General Overview: Dash of Destruction is a free Arcade game on the LIVE Marketplace, sponsored by Doritos. There really isn't much to this game at all. You can literally get all 12 Achievements in less than half an hour, provided you have a spare controller handy. The game's controls aren't terrible, though you may be picking things apart with them as the game progresses.
Story: The Story. Well...there are two "stories" centered on two controllable in-game objects. One, a Dorito's Delivery Truck (Yes, you read that right), and a Tyrannosaurus Rex who apparently hungers for no food other than Doritos. As the former, your task is to deliver the chips to expectant households, all while trying not to be eaten by the aforementioned T-Rex. As the latter character, your task is simply to eat the Delivery Trucks making the rounds in town. And that's it. Seriously. Why the citizens of the town are concerned about ordering Dorito's while a giant T-Rex is destroying their cities is beyond me. Folks looking for a Tolkien-esque story will have to keep looking, I'm afraid. The concept of the story is humorous though, which I'm sure is what they were going for. Well, I'm hoping that, anyways. If by any means they feel this is epic I feel bad for them.
Gameplay: The gameplay is like I mentioned in the above Story section. As the Delivery Truck, you use the left analog stick to veer around with a bird's eye view of the action. Left makes you drive left, up makes you drive up, etc. Dependent on how well you're doing, you can tap the A button for a boost. And that's as complex as it gets, for either character, really. Except as the T-Rex, the A button makes the dinosaur chow down on whatever is in his way, yet also provides a boost of sorts. As the game progresses, you'll obtain upgrades to the playable characters, giving them more boost opportunities, more speed, etc.
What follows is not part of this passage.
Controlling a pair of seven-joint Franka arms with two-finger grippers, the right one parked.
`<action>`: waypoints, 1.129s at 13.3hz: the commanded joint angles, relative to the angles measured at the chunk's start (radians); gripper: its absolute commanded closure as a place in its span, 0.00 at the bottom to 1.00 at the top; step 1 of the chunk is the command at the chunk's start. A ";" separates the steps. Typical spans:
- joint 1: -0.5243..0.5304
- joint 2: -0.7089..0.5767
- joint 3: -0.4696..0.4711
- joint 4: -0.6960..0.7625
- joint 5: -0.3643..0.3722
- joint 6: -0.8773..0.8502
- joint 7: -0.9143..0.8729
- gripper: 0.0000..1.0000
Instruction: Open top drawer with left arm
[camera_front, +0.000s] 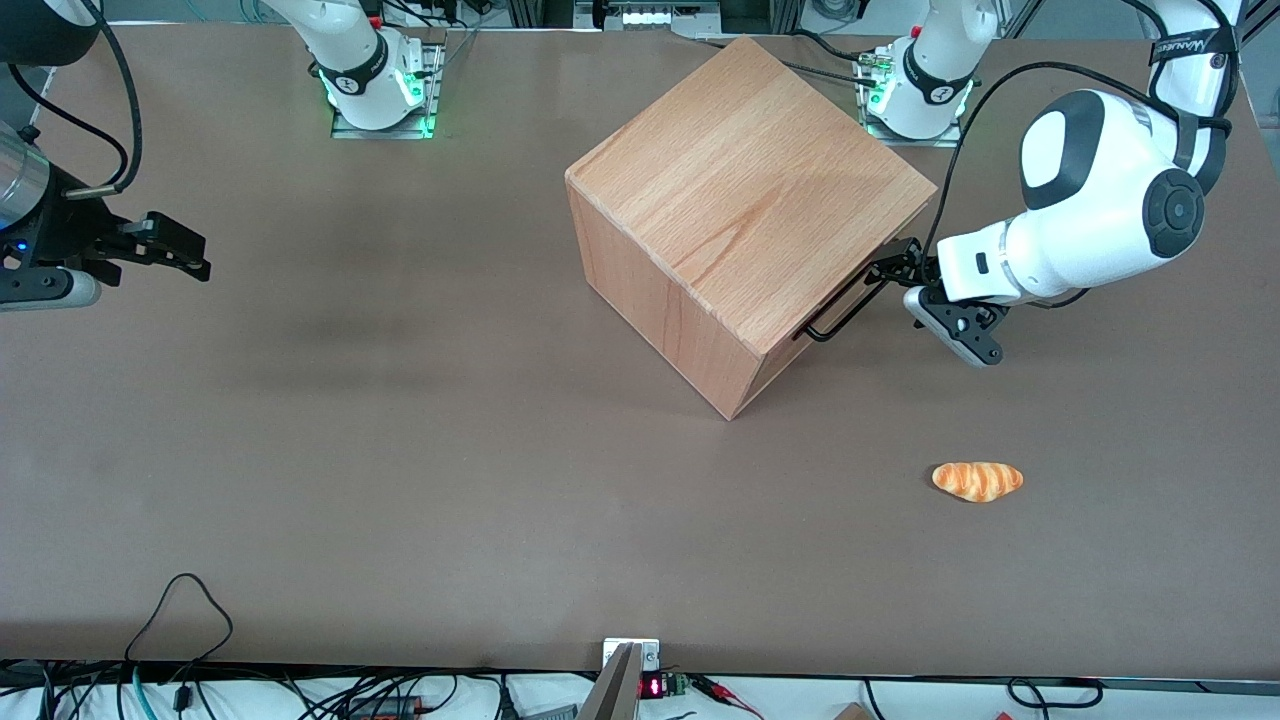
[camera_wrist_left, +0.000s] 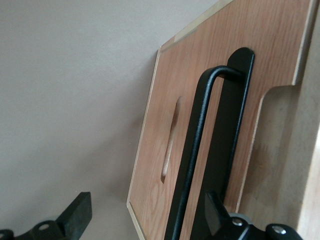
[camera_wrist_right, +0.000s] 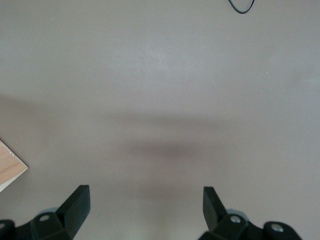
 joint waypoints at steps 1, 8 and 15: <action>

This whole scheme arguably works well, but once you've played it a bit, you'll probably find a few nitpicks with how the controls work. However, they don't render the game unplayable by any means, so kudos to the developers for that. It's really simple and works. This makes an alright pick-up-and-play game for the nonexistent price tag, provided you find enough enjoyment in the game to want to replay it.
Visuals: I'll be honest, this game looks like it could've been made for the original XBOX. The visuals are nothing outstanding, but they're not particularly bad either, for the type of game this is.
Music: Nothing outstanding here either folks. The music will get you through the game, but nothing memorable is present. 5 minutes after I turned the game off, I tried to remember the music, and couldn't. If the game took longer than a half hour tops to complete, I could see people reaching to lower the sound.
Conclusion: It's a free game with a chip sponsor. You can't have been expecting much. Mike Borland, who designed this game, shows up through out the game to deliver some mildly entertaining text, while apparently promoting human engineering over nature's way in animal design. The game doesn't offer much in terms of re playability, except the multiplayer, which may prove entertaining for a bit with a younger sibling. But outside of the free price tag, and what is possibly the easiest 200/200 GS I've ever seen, there really isn't much of a reason to get this game.